Over the last few weeks, the following 10k-level UK women have had injury issues, to my knowledge:
Yes, free markets are brutal aren't they. Nurses and teachers get paid less than accountants and lawyers. There's lots of demand for the services of the best tennis players, but none at all for those who are not quite as good. Ditto actors. Ditto musicians. And at least success in tennis doesn't depend on what you look like.
But free markets are better than the alternatives, as any Venezuelan will tell you.
__________________
"Where Ratty leads - the rest soon follow" (Professor Henry Brubaker - The Institute of Studies)
I disagree with your apparent ideological prejudices, but that is irrelevant. And I don't think this is about "free" so much as "rigged" markets. Rigged markets are not better than the alternatives.
To resume...
I have suggested (shown?, proved?) above that the ITF 10k circuit is not offering a very plausible/sustainable/whatever career path for 96% of aspiring tennis professionals, due to family finances alone. If we throw in the 35% (7 in the UK top 20) injury rate, it's worse still.
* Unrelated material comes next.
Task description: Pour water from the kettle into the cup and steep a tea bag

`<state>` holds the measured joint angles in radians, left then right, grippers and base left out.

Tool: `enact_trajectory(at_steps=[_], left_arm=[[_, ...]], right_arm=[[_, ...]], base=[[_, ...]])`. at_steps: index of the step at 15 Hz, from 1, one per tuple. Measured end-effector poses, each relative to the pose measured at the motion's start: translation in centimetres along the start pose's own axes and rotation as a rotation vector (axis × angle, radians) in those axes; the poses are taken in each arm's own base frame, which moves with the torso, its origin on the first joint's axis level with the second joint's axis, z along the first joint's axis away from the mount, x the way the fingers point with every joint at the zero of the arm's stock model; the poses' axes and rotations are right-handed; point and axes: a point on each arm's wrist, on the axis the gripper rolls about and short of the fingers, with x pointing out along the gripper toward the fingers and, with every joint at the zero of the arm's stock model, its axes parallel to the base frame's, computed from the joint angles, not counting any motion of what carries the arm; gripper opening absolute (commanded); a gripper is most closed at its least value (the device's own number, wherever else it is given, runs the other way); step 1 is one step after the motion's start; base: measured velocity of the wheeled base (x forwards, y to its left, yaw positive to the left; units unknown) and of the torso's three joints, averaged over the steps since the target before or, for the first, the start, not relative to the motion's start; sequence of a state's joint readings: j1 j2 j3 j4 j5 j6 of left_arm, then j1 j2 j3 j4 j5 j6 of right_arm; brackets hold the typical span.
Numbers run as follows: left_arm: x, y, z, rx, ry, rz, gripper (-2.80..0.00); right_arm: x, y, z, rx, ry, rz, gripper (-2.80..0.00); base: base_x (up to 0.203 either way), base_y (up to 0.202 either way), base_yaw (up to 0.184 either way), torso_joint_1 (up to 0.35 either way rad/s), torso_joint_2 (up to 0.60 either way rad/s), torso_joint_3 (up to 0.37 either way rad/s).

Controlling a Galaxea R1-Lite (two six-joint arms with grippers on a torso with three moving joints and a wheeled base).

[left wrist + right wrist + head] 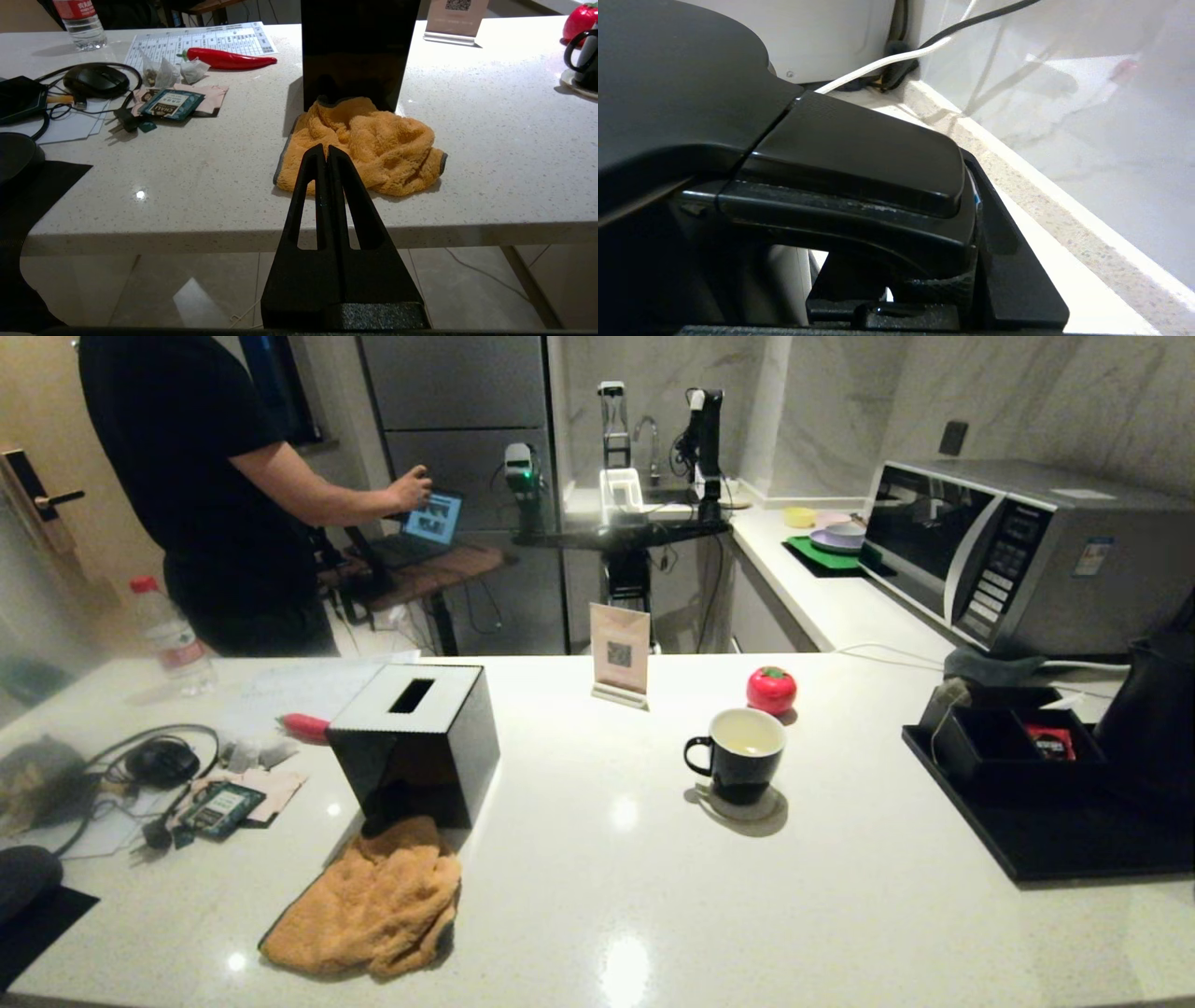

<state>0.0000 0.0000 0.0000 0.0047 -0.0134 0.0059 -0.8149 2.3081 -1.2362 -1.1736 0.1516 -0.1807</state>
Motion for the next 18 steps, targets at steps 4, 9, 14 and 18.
enact_trajectory(at_steps=[4,9,14,18], left_arm=[[0.0,0.0,0.0,0.000,0.000,0.000,-2.80],[0.0,0.0,0.0,0.000,0.000,0.000,-2.80],[0.0,0.0,0.0,0.000,0.000,0.000,-2.80],[0.0,0.0,0.0,0.000,0.000,0.000,-2.80]], right_arm=[[0.0,0.1,-0.3,-0.009,-0.014,-0.001,-2.80],[-0.1,0.2,-0.9,-0.007,-0.009,-0.002,-2.80],[-0.5,0.3,-1.4,-0.003,0.004,-0.002,-2.80],[-0.7,0.4,-1.7,-0.001,0.015,0.003,-2.80]], base=[[0.000,0.000,0.000,0.000,0.00,0.000],[0.000,0.000,0.000,0.000,0.00,0.000],[0.000,0.000,0.000,0.000,0.00,0.000],[0.000,0.000,0.000,0.000,0.00,0.000]])
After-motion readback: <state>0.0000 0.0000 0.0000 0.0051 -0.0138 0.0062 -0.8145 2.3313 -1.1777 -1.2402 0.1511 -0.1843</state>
BUT there IS hope. Due to the magic invisible hand thingy which has proved so handy for picking the public purse. (Okay, I'll stop if you will, Ratty). Plus a bit of commendable corruption to ease the wheels...
Both have won 2 ITF 10ks this year, as 50/1 shots. Surely they would be both worth considering for some sort of special exemption for DA to one single, maybe even 2, 25ks ?
PROPOSAL: Any ITF tournament winner also wins one Special Exemption pass to one ITF MD at a higher paygrade. Fast-track the winners.
At present, the winners do already get fast tracked, via wildcards. It really is very close to mathematically impossible to rise through the 10k ranks by winning matches, without wildcards.
... who clearly became very dominant on the 10k circuit, which took her up to around WR500. An advert for the fact that you can advance due to 10k ranking points? Errr....
Well, the wildcards to 25ks, 100ks, 125ks, WTA Premiers and the AO might also have helped. She now has 395 points. Given that winning 16x12 points = 192... The favour of her national association may have helped her a bit.
Sorry, but what do you want the ITF to do? They don't finance the prizes, promoters do.
Sorry, Eddie, missed your post in the sequence.
I want rather more than 96% of contestants not to be slapped round the face and told to go home, and stop playing tennis. There has to be a certain rate of attrition; but that is surely too high?
And it's nothing to do with the ITF, now? Well, I've also seen both the ATP and the WTA abrogate all responsibility.
It's fast becoming a perfect advert for the power of unfettered trickle down economics; in 2014, Sugarpova's reported income exceeded all of the prize money awarded to every single female ITF player, combined. Notice that it does not so much trickle down, as plummet up.